◆ About this exercise ◆
Your answer is every line of the material below in which the string "robot" occurs.

[Start of Attachment]

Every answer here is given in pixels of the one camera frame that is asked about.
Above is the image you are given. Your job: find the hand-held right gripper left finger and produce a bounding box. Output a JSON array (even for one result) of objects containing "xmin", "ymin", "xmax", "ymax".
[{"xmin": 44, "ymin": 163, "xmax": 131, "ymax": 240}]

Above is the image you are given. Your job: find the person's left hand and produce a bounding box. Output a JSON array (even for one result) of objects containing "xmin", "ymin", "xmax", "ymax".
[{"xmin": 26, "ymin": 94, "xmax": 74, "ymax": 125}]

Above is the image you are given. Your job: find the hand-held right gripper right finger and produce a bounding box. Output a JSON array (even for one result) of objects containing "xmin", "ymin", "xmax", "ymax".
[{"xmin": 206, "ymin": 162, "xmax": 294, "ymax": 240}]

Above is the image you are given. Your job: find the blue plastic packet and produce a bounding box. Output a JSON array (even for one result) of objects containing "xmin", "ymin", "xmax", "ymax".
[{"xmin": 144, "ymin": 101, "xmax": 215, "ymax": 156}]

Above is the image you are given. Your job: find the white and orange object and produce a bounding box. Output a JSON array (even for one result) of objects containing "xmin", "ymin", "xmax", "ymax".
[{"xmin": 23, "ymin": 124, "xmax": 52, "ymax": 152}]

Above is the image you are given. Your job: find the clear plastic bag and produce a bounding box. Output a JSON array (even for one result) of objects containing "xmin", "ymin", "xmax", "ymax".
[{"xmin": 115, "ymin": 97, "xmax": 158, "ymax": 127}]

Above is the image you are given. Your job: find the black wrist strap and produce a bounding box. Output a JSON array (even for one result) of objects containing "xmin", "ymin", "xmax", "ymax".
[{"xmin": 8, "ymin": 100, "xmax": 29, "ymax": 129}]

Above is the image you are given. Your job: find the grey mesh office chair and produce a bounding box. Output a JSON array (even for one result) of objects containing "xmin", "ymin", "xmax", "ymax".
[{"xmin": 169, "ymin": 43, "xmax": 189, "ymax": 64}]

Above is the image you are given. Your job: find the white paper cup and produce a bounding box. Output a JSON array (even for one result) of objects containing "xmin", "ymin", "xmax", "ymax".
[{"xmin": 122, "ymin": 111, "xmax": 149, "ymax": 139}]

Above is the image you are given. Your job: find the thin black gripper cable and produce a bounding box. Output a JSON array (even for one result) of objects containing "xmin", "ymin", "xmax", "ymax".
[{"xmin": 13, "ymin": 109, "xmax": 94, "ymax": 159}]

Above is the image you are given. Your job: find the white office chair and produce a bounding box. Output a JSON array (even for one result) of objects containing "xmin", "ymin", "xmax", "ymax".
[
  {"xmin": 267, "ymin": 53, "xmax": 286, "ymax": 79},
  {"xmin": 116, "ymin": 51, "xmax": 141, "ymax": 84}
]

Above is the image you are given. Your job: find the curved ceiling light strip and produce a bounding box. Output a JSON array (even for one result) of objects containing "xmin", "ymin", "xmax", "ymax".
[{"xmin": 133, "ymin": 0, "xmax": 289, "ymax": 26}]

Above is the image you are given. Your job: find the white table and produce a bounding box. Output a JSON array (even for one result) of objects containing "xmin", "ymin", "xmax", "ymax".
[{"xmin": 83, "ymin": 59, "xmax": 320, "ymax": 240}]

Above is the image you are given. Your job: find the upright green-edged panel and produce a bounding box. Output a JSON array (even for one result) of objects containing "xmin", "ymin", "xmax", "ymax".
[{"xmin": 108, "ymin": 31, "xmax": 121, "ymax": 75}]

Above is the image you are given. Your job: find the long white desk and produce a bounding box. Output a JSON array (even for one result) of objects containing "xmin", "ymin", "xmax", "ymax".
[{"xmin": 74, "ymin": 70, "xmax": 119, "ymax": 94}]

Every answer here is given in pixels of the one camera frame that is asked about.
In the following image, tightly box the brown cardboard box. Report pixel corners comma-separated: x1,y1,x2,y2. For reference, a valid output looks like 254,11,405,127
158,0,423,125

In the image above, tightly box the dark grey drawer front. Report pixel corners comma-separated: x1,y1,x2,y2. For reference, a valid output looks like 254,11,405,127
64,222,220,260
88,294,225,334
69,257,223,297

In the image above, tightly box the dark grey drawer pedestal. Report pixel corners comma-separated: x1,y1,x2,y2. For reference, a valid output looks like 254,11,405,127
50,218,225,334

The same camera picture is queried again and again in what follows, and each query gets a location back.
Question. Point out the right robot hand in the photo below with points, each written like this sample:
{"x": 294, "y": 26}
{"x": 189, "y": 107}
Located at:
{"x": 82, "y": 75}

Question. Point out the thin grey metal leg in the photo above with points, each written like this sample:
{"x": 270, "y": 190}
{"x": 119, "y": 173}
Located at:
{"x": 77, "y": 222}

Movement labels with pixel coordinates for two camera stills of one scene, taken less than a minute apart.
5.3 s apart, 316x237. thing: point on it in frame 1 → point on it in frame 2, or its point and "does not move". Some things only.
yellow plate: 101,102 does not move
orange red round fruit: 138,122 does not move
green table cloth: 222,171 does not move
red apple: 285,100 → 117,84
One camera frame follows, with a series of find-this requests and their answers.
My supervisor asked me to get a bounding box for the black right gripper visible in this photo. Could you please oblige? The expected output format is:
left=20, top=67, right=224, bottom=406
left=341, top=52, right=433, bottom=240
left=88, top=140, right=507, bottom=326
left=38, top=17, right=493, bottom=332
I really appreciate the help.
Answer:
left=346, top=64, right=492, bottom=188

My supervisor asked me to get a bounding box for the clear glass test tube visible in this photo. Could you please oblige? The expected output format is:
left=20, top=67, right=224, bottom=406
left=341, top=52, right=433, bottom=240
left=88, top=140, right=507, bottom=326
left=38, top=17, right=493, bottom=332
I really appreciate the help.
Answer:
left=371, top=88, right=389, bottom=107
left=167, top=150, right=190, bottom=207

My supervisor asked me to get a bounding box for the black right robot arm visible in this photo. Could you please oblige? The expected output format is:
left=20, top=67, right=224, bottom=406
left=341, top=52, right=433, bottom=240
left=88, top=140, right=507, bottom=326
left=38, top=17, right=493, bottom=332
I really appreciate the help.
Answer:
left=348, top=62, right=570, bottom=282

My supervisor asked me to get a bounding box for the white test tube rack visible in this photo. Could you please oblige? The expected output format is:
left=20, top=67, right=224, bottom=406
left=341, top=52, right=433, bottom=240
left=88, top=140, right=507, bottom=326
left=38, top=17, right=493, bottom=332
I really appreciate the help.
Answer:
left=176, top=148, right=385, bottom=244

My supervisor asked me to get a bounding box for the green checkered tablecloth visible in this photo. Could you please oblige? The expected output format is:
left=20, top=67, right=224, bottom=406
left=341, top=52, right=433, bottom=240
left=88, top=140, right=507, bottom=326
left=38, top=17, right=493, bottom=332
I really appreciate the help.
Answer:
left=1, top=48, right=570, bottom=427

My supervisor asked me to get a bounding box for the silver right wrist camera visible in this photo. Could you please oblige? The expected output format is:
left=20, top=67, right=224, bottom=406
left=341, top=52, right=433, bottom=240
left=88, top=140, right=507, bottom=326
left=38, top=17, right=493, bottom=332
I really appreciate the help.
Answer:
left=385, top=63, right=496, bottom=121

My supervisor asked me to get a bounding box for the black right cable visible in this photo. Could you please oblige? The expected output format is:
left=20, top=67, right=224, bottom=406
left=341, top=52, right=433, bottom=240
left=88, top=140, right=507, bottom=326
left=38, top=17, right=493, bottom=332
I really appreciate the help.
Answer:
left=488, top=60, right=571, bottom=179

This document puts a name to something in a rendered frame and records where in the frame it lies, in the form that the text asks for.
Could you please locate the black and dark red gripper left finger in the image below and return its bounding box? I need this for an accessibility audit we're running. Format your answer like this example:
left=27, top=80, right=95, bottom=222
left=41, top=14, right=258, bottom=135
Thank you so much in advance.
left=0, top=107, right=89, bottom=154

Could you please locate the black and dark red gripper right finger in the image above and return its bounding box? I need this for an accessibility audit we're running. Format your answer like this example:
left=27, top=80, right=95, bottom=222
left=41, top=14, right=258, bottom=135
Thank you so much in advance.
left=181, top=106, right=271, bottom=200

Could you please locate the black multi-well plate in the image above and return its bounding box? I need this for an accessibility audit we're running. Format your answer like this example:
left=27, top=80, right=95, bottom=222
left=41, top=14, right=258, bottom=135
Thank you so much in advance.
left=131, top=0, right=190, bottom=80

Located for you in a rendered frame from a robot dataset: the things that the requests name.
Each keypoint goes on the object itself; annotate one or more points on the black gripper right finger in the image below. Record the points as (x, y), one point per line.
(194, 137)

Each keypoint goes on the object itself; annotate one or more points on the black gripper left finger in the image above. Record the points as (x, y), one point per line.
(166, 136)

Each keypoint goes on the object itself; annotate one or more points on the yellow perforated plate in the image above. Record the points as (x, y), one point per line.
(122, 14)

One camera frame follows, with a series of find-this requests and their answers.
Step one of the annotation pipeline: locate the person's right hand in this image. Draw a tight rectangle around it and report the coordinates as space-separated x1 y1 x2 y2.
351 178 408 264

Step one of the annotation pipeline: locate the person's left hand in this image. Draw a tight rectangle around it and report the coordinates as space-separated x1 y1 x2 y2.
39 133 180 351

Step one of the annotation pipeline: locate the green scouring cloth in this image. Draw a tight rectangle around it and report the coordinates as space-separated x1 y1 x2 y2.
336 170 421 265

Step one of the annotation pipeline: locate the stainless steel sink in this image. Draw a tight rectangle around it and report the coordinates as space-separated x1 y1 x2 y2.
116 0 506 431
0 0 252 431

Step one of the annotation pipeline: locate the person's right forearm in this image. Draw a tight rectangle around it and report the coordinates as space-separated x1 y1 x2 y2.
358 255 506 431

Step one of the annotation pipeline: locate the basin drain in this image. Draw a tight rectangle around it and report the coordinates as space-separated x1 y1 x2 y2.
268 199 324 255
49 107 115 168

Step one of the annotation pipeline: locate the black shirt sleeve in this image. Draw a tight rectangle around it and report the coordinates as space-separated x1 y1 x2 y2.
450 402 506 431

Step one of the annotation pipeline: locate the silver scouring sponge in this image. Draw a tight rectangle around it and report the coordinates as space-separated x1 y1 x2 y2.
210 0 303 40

[End of Attachment]

◆ Answer section ◆
Question. Point out the right robot hand in the photo below with points, each written like this sample:
My supervisor asked me to get a bounding box for the black right robot arm visible in this photo. Could you please oblige? The expected output format is:
Located for you in a rendered frame from a robot dataset: the things that the requests name.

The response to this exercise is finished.